Meaning-Oriented Pathway: Ambiguity enhances authenticity when it enables interpretive freedom, depth, and personal resonance. This is particularly effective with symbolic or hedonic products, artistic brand voices, and audiences who enjoy interpretive engagement. Ambiguity becomes a resource rather than a liability when it invites reflection, allows moral nuance, or facilitates identity-based interpretation.

Theoretical Contribution

This review proposes the Dual Pathways to Authenticity Model, which conceptualizes ambiguity as a meaning mechanism with two potential outcomes. The model posits that perceived intention serves as the critical inflection point: when consumers attribute negative intentions to ambiguity (evasion, manipulation), the clarity-oriented pathway dominates; when they attribute positive intentions (thoughtfulness, moral nuance, inclusivity), the meaning-oriented pathway prevails.

Practical Implications

The findings provide clear guidance for marketers: ambiguity enhances authenticity when products are symbolic/hedonic, brand voices are artistic/philosophical, audiences value meaning-making, or communication must resonate across diverse audiences. Conversely, ambiguity damages authenticity when consumers expect factual detail, products are utilitarian, claims involve ethical stakes, or ambiguity appears designed to obscure or manipulate.
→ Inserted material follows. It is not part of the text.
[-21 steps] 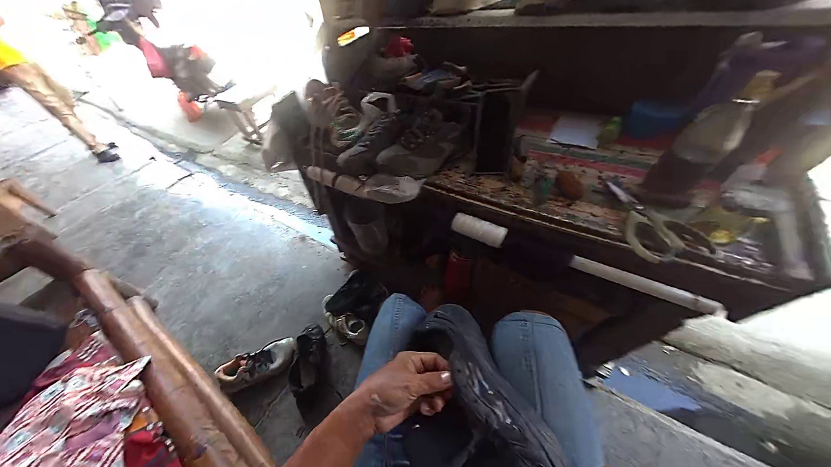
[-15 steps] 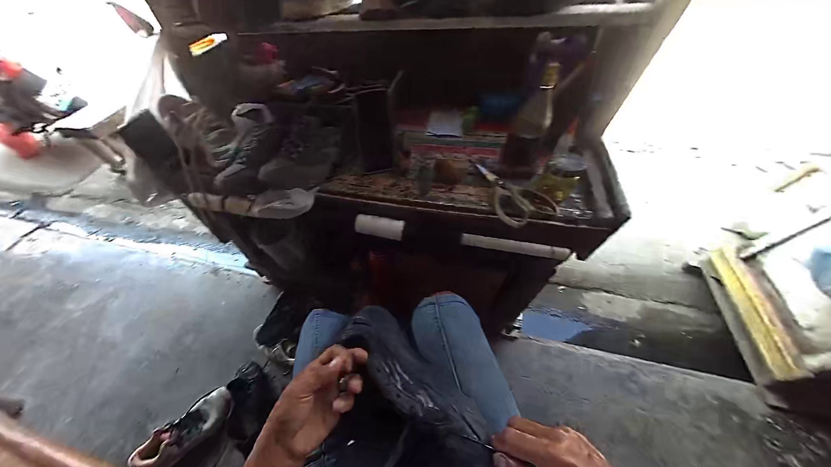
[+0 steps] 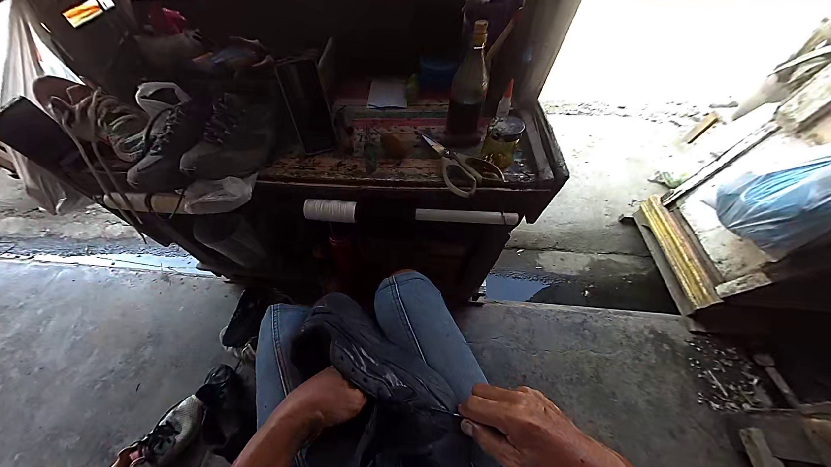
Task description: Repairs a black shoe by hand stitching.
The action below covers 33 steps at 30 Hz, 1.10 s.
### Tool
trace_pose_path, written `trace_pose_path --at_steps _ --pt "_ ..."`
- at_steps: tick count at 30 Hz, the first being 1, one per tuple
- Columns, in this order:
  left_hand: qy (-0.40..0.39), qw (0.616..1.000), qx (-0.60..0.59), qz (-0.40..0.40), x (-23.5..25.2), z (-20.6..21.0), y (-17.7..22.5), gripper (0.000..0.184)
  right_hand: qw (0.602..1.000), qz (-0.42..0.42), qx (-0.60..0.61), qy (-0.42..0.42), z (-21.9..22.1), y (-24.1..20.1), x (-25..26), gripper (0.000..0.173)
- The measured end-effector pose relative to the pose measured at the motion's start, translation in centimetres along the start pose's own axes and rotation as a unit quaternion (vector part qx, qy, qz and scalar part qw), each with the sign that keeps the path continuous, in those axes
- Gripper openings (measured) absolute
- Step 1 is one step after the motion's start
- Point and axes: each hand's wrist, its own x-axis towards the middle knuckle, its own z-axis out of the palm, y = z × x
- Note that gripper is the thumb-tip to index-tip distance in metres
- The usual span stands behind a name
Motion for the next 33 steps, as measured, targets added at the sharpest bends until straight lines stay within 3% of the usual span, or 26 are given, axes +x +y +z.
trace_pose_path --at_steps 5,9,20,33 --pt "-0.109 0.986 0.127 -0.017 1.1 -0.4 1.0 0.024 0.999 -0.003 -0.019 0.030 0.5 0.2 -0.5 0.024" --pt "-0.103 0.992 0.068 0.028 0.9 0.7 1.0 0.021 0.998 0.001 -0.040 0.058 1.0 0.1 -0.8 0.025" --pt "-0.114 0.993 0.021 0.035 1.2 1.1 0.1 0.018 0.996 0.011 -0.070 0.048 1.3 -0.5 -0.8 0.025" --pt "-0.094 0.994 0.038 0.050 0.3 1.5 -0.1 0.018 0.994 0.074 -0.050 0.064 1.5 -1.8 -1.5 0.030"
This systematic literature review resolves the longstanding ambiguity-authenticity paradox by demonstrating that ambiguous advertising can both enhance and undermine authenticity depending on context, perceived intention, and consumer characteristics. The Dual Pathways to Authenticity Model provides the first integrated theoretical explanation for these divergent outcomes, offering a coherent framework that unites previously fragmented findings across marketing, linguistics, psychology, and communication.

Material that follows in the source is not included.